Assignment: Exact copies of all the lines below are required, with the pictures omitted.

Information shown:
##########

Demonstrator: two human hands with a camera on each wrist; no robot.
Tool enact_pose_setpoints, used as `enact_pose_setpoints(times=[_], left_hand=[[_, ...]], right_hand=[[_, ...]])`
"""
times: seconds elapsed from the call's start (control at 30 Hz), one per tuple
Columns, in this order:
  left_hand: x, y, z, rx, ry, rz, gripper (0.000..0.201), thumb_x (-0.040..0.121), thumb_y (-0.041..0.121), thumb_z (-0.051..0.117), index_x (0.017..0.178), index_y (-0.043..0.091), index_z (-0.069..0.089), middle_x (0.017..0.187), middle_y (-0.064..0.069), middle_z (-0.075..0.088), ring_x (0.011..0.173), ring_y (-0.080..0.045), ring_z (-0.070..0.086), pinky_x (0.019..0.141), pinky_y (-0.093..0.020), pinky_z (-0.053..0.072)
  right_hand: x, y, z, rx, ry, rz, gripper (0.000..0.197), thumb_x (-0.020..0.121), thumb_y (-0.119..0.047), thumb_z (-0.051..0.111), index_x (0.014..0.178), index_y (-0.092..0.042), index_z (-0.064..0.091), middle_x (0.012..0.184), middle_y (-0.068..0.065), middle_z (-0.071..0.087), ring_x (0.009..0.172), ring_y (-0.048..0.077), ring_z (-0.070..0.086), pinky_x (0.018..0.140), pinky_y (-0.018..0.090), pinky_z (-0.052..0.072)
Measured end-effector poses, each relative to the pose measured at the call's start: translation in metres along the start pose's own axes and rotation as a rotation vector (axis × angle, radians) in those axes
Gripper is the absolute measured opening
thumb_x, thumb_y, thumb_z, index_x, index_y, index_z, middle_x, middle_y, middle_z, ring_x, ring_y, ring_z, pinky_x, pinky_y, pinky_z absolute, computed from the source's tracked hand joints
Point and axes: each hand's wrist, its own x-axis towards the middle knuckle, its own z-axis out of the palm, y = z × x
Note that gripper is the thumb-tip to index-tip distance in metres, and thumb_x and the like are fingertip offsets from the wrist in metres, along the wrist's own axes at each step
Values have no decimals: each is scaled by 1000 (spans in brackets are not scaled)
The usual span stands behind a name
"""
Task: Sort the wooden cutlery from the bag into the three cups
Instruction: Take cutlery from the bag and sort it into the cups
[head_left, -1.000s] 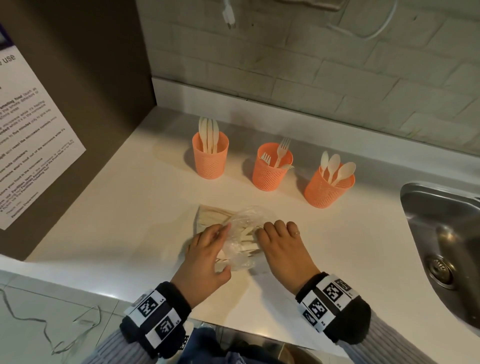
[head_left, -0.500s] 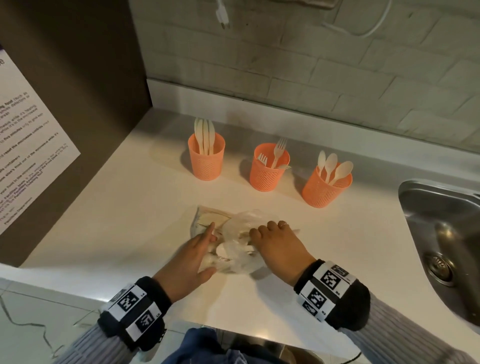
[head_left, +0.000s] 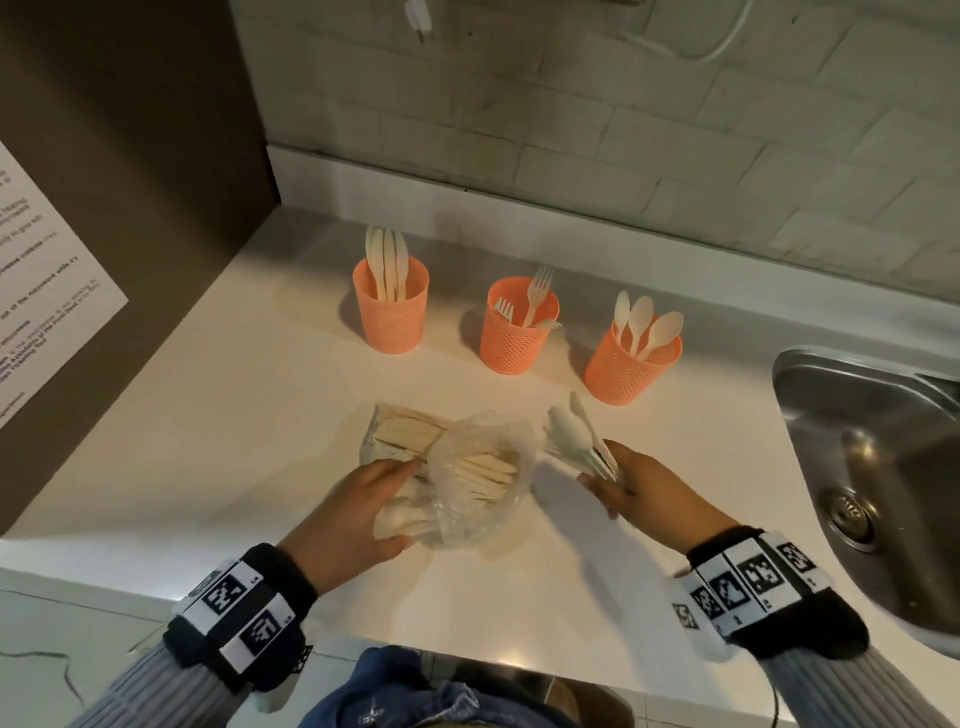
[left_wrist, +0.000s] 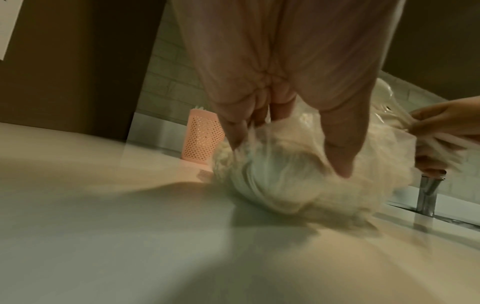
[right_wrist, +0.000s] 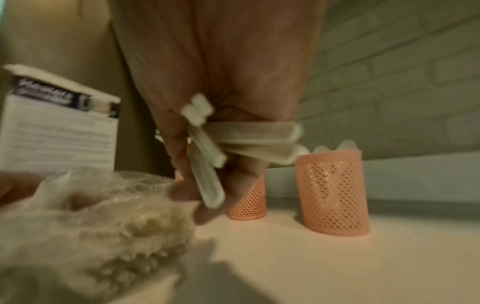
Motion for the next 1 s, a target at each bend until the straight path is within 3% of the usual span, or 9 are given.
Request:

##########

Response:
Demonstrator: two human hands with a camera on each wrist; no robot.
Tool enact_pose_setpoints, used as `enact_pose_setpoints(times=[_], left_hand=[[_, ...]], right_hand=[[_, ...]])`
"""
times: seconds elapsed from the call's start (control at 30 Hz), one per tuple
Columns, in this order:
  left_hand: x, y, z, rx, ry, rz, gripper (0.000..0.201), thumb_x (-0.040..0.121), thumb_y (-0.041..0.121), thumb_z (-0.051..0.117), index_x (0.017..0.178), index_y (-0.043..0.091), index_z (-0.069..0.089), middle_x (0.017..0.187), middle_y (-0.064..0.069), middle_z (-0.075..0.088), ring_x (0.011..0.173), ring_y (-0.080..0.045), ring_z (-0.070..0.086), pinky_x (0.019..0.141), pinky_y (-0.093..0.020), pinky_z (-0.053..0.072)
  right_hand: x, y, z, rx, ry, rz, gripper (0.000..0.197), thumb_x (-0.020..0.121), thumb_y (-0.119..0.047), thumb_z (-0.051..0.111), index_x (0.014..0.178), index_y (-0.092..0.042), index_z (-0.064..0.091), middle_x (0.012..0.184), middle_y (-0.068..0.065), middle_z (-0.071..0.087), ring_x (0.009..0.172), ring_y (-0.048..0.077), ring_z (-0.070..0.086), pinky_x (0.018..0.140), pinky_y (-0.018..0.090), pinky_z (-0.052..0.072)
Measured end-effector poses, each relative to the pose measured at the call's start: translation in metres along the start pose's own axes and rotation as a rotation vector (axis × angle, radians) in those axes
Gripper is the absolute measured opening
thumb_x, thumb_y, thumb_z, index_x, index_y, index_z, middle_x, middle_y, middle_z, ring_x, ring_y, ring_z, pinky_x, pinky_y, pinky_z absolute, computed from the source's tracked hand joints
Point and axes: each hand's wrist, its own x-axis towards the middle knuckle, its own z-axis out of the palm, y = z × x
Note that gripper is the thumb-tip to index-tip distance in metres, and thumb_x and the like are fingertip offsets from the wrist in metres, along the wrist's own axes at each step
Values have no decimals: each is scaled by 1000 (spans in brackets are not scaled)
The usual span stands behind a name
"""
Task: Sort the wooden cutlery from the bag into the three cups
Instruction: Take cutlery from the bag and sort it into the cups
[head_left, -1.000s] 
[head_left, -0.500s] 
[head_left, +0.000s] 
[left_wrist, +0.000s] 
[right_wrist, +0.000s] 
Motion for the next 1 s, a target at each bend until the straight path is within 3% of the usual span, or 9 are given.
Request:

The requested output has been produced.